The Victoria & Albert Museum
This 1857 painting by Alfred Provis depicts the wholly Victorian concept of “the respectable poor”—members of the lower class who were perceived as industrious and thrifty, and who were applauded for making the best of their situations.
Provis has represented this idea by showing us the interior of a humble cottage and its plain but well-maintained contents. A young woman watches over an infant while she’s knitting. Unlike wealthier women, this woman is not knitting as a hobby, but most likely as a means of bringing in extra income or to make durable clothing for her family. Odds are, this is an older daughter of the family watching a sibling, and not the child’s mother. In families such as this, a mother would have to go back to work immediately to help keep food on the table. An older child or sometimes a neighbor would be charged with watching the smaller children. She is barefooted and her clothes show signs of having been mended. Still, she’s clean and well-groomed and carries a dignified expression.

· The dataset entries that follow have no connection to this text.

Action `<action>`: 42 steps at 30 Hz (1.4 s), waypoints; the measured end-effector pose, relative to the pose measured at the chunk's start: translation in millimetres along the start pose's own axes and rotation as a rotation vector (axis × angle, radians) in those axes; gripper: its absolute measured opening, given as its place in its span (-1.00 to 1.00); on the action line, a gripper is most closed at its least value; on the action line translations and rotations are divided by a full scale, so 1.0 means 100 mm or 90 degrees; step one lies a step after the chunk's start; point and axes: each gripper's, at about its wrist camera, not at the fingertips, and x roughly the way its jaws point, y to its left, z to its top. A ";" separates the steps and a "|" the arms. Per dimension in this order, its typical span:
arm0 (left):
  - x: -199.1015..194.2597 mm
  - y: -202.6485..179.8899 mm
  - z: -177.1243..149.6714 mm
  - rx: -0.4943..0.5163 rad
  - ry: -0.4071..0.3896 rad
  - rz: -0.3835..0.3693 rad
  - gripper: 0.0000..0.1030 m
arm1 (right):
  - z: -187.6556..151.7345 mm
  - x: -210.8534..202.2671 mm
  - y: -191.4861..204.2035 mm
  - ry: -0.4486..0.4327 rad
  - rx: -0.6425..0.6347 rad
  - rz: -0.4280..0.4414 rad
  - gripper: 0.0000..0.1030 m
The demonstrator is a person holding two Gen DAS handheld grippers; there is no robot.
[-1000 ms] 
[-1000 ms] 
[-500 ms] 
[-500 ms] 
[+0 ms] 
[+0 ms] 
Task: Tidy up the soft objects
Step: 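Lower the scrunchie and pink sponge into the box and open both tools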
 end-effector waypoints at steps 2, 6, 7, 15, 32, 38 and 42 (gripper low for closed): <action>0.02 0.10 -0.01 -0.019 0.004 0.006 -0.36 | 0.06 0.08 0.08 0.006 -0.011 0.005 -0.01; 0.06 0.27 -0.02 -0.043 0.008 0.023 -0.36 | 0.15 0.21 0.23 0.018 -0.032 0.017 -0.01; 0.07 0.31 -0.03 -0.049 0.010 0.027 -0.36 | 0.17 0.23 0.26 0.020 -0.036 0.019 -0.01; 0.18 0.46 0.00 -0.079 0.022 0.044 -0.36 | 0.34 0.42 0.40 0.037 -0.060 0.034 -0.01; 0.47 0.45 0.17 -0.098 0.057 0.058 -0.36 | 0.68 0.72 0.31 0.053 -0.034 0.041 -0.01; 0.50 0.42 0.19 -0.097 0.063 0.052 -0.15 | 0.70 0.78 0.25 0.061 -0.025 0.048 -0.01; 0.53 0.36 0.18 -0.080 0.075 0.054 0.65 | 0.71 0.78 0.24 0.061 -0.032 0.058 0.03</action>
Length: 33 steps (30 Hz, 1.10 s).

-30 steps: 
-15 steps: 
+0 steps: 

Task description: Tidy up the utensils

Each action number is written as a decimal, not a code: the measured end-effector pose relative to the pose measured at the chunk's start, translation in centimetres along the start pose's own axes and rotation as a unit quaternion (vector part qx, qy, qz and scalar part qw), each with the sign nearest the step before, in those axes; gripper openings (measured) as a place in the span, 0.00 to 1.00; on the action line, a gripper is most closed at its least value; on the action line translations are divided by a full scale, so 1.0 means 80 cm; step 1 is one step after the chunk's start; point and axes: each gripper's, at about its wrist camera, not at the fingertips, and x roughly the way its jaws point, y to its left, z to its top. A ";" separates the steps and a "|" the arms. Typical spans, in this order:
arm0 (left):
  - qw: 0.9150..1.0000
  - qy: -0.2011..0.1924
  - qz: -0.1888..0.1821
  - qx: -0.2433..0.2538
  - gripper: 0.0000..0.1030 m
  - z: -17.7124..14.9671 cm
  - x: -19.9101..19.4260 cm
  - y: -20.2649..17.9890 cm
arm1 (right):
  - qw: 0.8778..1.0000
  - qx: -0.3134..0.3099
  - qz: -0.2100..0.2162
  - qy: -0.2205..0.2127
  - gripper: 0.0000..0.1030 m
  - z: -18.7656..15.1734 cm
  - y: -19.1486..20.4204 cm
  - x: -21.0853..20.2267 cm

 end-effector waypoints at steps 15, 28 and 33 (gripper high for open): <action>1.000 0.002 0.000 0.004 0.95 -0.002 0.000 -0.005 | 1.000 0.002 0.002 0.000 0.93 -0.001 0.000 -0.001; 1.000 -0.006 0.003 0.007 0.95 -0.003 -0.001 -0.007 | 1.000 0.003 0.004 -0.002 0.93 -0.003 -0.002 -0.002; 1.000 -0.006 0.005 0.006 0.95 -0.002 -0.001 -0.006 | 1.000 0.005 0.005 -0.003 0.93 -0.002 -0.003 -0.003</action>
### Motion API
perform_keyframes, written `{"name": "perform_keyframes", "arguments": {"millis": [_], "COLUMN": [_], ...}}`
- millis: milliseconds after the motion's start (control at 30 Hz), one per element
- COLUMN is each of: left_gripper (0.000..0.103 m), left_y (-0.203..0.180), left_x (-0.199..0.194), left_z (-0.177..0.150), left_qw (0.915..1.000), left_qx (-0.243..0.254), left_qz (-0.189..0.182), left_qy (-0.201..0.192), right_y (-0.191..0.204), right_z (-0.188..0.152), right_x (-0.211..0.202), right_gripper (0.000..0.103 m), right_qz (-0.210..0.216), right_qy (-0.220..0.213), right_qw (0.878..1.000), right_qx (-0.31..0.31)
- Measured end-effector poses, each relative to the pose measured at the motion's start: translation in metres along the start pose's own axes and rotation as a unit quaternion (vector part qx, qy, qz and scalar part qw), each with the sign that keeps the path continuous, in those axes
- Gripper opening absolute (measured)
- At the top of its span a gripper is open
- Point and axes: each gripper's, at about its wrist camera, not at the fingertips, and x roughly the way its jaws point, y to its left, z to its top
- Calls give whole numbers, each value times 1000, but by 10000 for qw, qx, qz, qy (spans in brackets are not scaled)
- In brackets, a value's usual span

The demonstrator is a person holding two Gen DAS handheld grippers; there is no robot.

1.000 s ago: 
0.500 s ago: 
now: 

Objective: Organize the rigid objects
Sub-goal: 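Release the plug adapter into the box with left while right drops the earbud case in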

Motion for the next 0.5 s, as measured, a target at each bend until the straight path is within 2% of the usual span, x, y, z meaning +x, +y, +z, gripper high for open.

The cottage is depicted as being hewn of rough stone with few furnishings. A large book is prominently placed on the window ledge. Provis likely means for us to assume that this is a bible—probably the only book owned by most families and the book from which most learned to read, if at all. The only other visible items are those of pure necessity. A kitchen grate is visible in the distance up the stairs.
This is not the painting’s original frame, but rather a modern reproduction for the original which was too badly damaged to maintain.